In order to
protest income inequality, instead of attacking the corporations who
pay minimum wage or outsource their labor, despite huge profits and huge
executive compensation, we attack a corporation that actually pays well
- and goes beyond good pay to provide (among other things) an
alternative to car commuting.
Which means the goal
isn't to actually ensure everyone has a living wage and can afford
decent housing, its just to drag everyone else down to the lowest common
denominator.
Actually, its not even that, since its the buses that
have drawn anger, representing reasonably paid people moving into poor
neighborhoods. Our solution to inequality and poverty is...
segregation!
Really?
When middle class whites moved
out of urban areas, it was called "white flight", and activists
objected, because it made life harder for poor residents by turning them
into ghettos. Now middle class whites are moving back, and even though
you can't evict someone just to get higher rent in a rent controlled
city, we call it "gentrification" and claim it is making life harder for
the poor residents.
Now, I understand it is easier and more
gratifying to pick an enemy to hate, and to throw stuff and be
destructive than it is to think critically about complex issues - but is
it too much to ask to go after WalMart and McDonalds and all the other
low wage and outsourcing companies?
When I have pointed all this out to people, they mostly agree that it isn't productive, but say it points to a larger issue regarding gentrification's affect on housing.I
100% agree with the notion that having a place to exist should be a
basic human right. I have a major problem with the idea that one person
can "own" the land that another person lives on. (More on that in upcoming posts)
However, living in the SF Bay Area is most certainly not a basic human right.
Not all 7 billion humans in the world can live in the Bay Area.

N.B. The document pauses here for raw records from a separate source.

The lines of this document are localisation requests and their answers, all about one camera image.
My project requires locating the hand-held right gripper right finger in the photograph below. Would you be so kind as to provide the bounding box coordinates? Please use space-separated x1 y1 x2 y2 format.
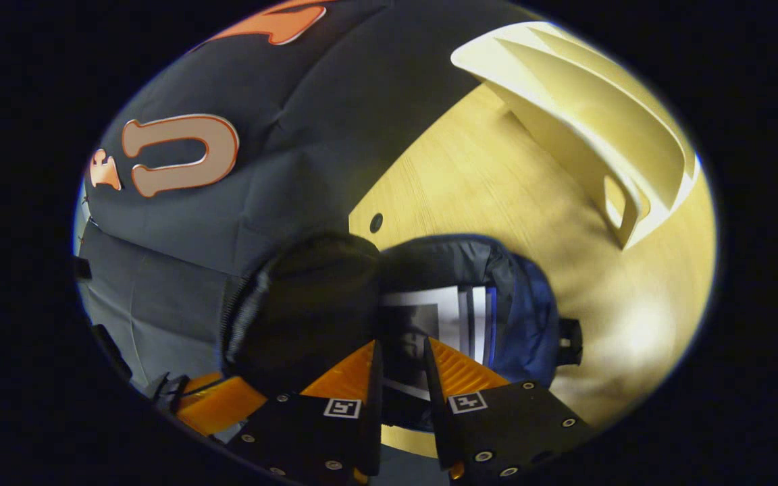
423 337 596 481

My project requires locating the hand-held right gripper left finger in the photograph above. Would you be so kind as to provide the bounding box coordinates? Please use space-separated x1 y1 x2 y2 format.
227 340 384 485

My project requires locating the blue cover book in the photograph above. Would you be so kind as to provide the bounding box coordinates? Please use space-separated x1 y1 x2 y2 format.
458 286 500 367

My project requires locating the blue schoolbag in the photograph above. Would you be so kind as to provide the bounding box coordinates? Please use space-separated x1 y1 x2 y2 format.
220 233 584 433

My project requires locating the white bookshelf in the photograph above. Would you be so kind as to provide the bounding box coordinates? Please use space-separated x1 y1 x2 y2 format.
451 20 702 250

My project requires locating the black backdrop cloth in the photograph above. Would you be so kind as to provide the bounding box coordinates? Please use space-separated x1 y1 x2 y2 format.
75 0 531 406

High eviction rates didn't start because of tech companies. They started in 2008 with the foreclosure crises.
High rents didn't start with tech companies. Rent has been higher than average here for at least a good hundred years.
High
rents are because everyone wants to live here - we have good weather
and good culture - but there is a finite amount of space.
Increasing
housing is like increasing traffic lanes to deal with traffic, the more you build, the more
people drive. It is like
buying a bigger belt to deal with obesity.
You are at best temporarily solving a symptom, while the "solution" itself will ultimately only encourage an increase the size of the original problem.
Along the way you either increase urban density (which has a direct
correlation to crime rates) or you increase suburban sprawl (with its
environmental consequences) and either way you increase traffic,
parking, and pollution.
If a person has trouble affording rent here, there are lots of options:
1)
Live with roommates (that's a popular one), or in an RV park (I used
to), or do work-trade for rent (that's what I do now), or live in a
communal house.
2) Apply for public assistance.
3)
Live anywhere in the entire country other than Honolulu HI, New York
City NY, or the SF Bay Area CA. Literally anywhere else. That leaves
about 20,000 options.
It
almost seems that the idea is people should be able to live where ever
they want, even in places they can't afford (and we aren't talking about
being forced out of an existing home, because we have rent control
here) - except the entire objection is middle class people choosing to
move somewhere less expensive. In other words, they should not be
allowed to live where ever they want. Only poor people should. That
seems a very odd and arbitrary way to try to even the score. I can
think of a whole lot of much better ways.
Other people have said the issue is private use of public infrastructure.
How about millions of people driving private cars on public roads?
That solves the problem of transportation for yourself, while leaving everyone else behind.
How is it Google's responsibility to provide transportation for all people?
How would it benefit the people of Oakland if all
Google employees drove their own personal cars to work instead,
increasing the already excessive congestion on our highways?